As a budget Gen5 part the NM990 competes less with DRAM flagships like Lexar's own NM1090 Pro and more with other value PCIe 5.0 and high-end PCIe 4.0 drives, where it trades a DRAM cache and peak write speed for a low Gen5 sticker price. The drive ships in a standard M.2 2280 form factor with a heatsink included, which is a thoughtful touch for a Gen5 part given how hot the platform runs. For a buyer who wants PCIe 5.0 read bandwidth on a tight budget, the NM990 1 TB is a credible entry, with the clear caveat that its write speed is the lowest in the family.
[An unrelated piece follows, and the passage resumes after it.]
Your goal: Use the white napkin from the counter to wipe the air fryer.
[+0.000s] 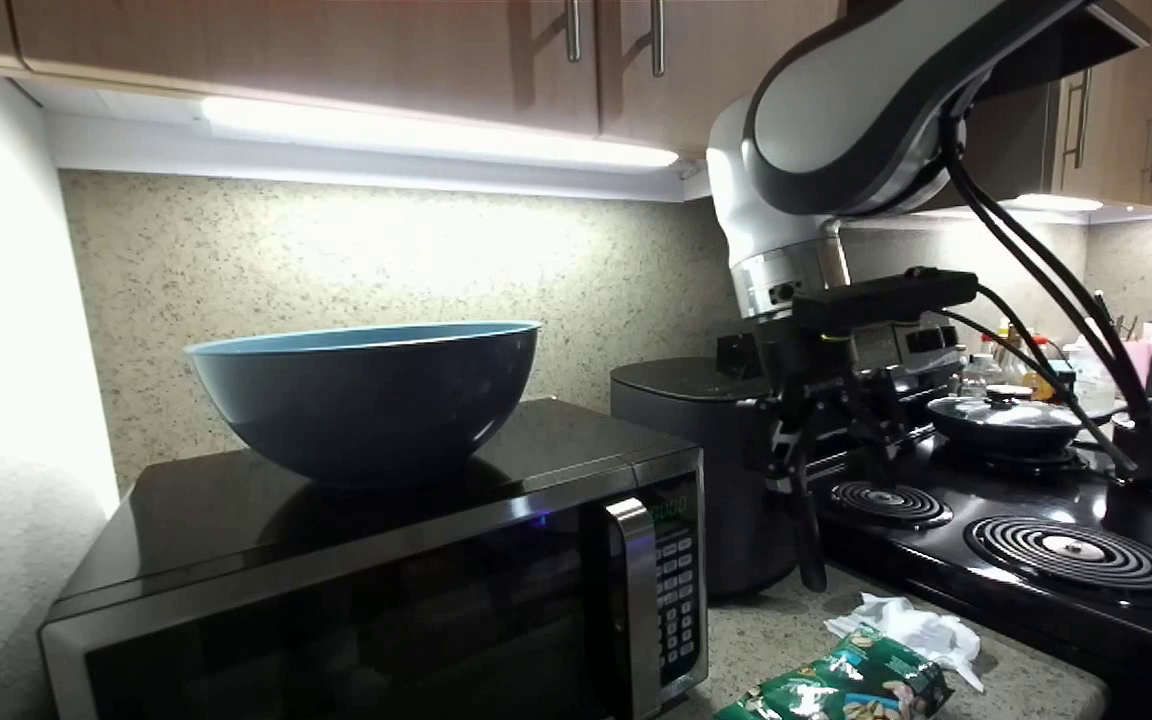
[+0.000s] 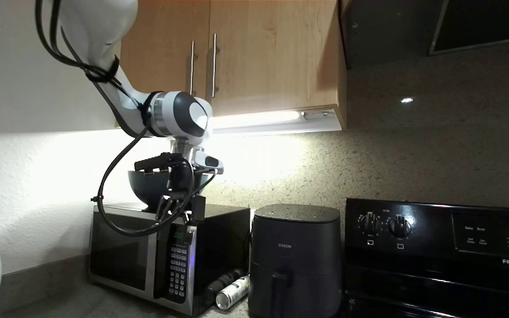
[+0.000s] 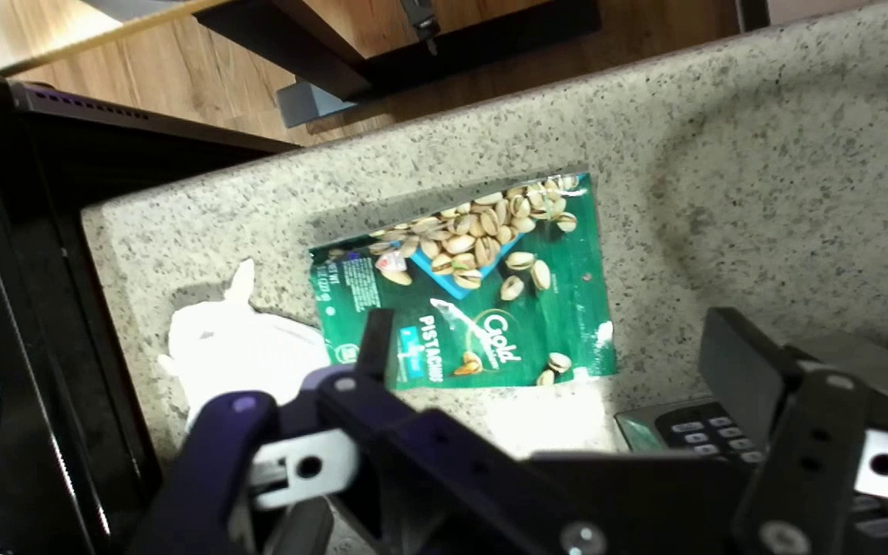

NM990 Performance & Benchmarks

Lexar rates the NM990 1 TB at up to 14,000 MB/s sequential read but only 7,500 MB/s sequential write, the lowest write figure in the NM990 family. The read speed matches far more expensive Gen5 flagships, so for game loads, large file reads and DirectStorage-enabled asset streaming the drive feels genuinely fast; the write figure is the trade-off for the DRAM-less design and the small capacity's fewer NAND die. Every NM990 capacity shares the 14,000 MB/s read rating, while write scales up to 10,000 MB/s on the 2 TB and 11,000 MB/s on the 4 TB, so the 1 TB is the slowest writer of the range.

Performance comparison

Lexar NM990 1 TB vs M.2 5.0 peers

Switch between sequential throughput and random IOPS to see how this drive stacks up against other M.2 5.0 SSDs in our database. The highlighted bar is the drive on this page — click any other bar to open that drive.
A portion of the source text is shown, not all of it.